EXERCISE OBJECTIVE:
For the word "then", copy every line of the material that includes it.

SOURCE DATA:

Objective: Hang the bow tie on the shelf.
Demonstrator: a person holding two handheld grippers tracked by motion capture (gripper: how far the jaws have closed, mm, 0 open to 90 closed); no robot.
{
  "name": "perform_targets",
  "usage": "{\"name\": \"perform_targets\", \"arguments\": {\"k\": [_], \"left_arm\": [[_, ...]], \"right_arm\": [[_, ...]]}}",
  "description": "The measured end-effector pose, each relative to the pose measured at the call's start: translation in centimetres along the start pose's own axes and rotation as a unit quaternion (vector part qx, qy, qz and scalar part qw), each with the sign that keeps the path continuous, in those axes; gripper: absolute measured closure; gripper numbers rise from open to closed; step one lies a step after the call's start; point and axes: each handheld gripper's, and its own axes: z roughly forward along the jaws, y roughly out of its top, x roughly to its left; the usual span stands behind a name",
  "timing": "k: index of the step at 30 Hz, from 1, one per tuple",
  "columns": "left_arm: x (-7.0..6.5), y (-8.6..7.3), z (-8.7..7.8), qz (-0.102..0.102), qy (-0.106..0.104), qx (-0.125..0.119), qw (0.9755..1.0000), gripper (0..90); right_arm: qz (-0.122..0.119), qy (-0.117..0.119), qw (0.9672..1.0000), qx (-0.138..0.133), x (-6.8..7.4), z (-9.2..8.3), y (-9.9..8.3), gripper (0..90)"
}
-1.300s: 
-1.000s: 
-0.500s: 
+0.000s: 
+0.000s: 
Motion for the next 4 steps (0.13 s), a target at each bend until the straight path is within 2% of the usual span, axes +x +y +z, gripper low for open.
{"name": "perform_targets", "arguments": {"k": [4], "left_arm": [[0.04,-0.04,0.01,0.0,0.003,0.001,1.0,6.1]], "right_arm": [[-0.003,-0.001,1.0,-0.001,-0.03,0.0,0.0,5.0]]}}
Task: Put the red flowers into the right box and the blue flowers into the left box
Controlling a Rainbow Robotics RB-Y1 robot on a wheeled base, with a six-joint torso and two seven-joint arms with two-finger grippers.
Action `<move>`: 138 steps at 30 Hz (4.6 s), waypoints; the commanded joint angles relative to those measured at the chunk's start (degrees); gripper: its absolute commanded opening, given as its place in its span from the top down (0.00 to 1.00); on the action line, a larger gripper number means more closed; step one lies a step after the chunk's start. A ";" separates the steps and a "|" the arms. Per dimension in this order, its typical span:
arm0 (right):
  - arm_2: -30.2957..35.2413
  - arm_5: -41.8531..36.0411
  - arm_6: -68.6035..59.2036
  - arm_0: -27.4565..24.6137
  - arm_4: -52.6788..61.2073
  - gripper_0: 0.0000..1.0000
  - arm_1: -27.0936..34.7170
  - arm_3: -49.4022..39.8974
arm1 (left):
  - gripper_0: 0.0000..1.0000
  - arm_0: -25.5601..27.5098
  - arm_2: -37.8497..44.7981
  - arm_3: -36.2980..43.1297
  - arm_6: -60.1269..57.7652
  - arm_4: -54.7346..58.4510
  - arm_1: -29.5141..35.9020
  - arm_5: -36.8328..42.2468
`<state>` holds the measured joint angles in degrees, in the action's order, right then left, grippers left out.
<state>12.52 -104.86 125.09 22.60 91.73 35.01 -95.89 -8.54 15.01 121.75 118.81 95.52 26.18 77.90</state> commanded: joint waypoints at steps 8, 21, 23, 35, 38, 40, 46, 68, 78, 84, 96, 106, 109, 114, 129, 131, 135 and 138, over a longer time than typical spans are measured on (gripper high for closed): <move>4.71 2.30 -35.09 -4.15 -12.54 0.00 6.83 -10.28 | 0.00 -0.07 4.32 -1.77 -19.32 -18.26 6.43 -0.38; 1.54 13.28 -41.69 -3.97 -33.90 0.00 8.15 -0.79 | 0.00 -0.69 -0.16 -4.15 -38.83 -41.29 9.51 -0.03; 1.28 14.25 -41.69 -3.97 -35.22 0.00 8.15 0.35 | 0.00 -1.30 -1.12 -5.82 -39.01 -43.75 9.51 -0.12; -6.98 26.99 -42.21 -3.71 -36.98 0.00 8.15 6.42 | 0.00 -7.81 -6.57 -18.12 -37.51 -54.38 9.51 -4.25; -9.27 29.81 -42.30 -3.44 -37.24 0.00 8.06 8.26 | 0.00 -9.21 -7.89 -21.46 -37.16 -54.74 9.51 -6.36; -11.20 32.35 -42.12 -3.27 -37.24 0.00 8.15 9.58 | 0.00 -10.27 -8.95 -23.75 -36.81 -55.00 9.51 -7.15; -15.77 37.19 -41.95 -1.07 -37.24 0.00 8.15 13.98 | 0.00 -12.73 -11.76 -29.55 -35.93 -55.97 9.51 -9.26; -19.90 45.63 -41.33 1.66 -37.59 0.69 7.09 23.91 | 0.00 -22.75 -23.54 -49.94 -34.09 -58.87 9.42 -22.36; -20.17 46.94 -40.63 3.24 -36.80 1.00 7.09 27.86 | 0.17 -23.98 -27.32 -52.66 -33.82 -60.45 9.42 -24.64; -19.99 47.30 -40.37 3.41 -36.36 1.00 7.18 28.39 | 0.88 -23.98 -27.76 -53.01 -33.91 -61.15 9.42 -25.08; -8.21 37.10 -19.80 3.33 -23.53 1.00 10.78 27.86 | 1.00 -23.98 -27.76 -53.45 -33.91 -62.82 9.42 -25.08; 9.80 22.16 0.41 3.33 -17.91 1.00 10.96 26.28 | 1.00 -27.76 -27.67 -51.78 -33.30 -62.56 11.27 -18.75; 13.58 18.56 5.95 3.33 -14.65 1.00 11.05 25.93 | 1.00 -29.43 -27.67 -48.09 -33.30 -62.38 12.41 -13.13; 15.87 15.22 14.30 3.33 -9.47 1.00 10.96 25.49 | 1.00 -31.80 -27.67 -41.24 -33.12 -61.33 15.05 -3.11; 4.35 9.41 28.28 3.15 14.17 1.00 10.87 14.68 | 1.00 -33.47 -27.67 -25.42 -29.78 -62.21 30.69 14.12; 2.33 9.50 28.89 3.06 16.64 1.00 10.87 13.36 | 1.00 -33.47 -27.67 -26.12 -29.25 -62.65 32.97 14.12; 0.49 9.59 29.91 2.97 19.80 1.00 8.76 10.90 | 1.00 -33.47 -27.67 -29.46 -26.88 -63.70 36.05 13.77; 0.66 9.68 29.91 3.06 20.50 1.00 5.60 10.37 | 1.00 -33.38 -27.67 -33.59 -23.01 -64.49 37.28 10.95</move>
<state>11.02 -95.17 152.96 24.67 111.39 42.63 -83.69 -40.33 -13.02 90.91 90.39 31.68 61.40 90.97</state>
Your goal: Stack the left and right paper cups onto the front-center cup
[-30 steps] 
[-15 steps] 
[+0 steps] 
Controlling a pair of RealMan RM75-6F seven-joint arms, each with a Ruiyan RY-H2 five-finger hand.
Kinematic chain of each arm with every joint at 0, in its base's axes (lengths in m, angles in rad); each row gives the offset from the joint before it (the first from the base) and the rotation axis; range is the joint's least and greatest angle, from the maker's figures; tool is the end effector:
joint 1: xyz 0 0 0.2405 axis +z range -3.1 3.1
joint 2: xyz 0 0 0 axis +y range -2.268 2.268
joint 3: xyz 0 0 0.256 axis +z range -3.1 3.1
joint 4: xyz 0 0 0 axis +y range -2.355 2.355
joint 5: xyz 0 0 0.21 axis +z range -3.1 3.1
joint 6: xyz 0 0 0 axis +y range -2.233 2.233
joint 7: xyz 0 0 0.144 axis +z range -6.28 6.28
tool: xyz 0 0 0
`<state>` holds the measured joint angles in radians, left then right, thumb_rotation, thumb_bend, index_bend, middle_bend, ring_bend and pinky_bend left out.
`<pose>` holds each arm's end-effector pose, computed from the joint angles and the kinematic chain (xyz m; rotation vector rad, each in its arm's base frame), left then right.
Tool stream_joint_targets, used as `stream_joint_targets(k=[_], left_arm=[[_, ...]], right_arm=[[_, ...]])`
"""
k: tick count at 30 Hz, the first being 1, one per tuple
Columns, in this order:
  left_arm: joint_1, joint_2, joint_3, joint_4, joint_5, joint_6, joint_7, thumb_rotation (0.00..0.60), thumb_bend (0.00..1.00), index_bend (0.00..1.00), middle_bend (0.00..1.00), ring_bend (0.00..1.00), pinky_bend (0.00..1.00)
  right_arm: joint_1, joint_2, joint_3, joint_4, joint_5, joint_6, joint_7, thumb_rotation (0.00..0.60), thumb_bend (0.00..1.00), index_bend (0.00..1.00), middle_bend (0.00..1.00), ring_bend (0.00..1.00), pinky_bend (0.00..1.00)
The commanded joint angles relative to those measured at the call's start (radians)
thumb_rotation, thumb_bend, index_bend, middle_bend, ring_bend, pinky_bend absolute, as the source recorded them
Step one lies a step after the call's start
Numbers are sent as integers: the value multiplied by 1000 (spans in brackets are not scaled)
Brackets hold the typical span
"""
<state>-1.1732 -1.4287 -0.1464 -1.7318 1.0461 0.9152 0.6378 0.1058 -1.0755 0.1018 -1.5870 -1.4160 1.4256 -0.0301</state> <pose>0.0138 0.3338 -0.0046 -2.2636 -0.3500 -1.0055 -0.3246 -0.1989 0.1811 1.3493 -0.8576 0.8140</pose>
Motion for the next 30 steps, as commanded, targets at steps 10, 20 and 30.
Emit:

RESPONSE TO THIS EXERCISE:
`<state>` holds the measured joint angles in degrees, in the action's order, right then left, grippers left out.
`<state>` holds the measured joint angles in radians, left then right, thumb_rotation, thumb_bend, index_bend, middle_bend, ring_bend and pinky_bend left out.
`<pose>` holds each arm's end-effector pose, computed from the joint angles and the kinematic chain (xyz m; rotation vector rad, each in its arm's base frame), left then right.

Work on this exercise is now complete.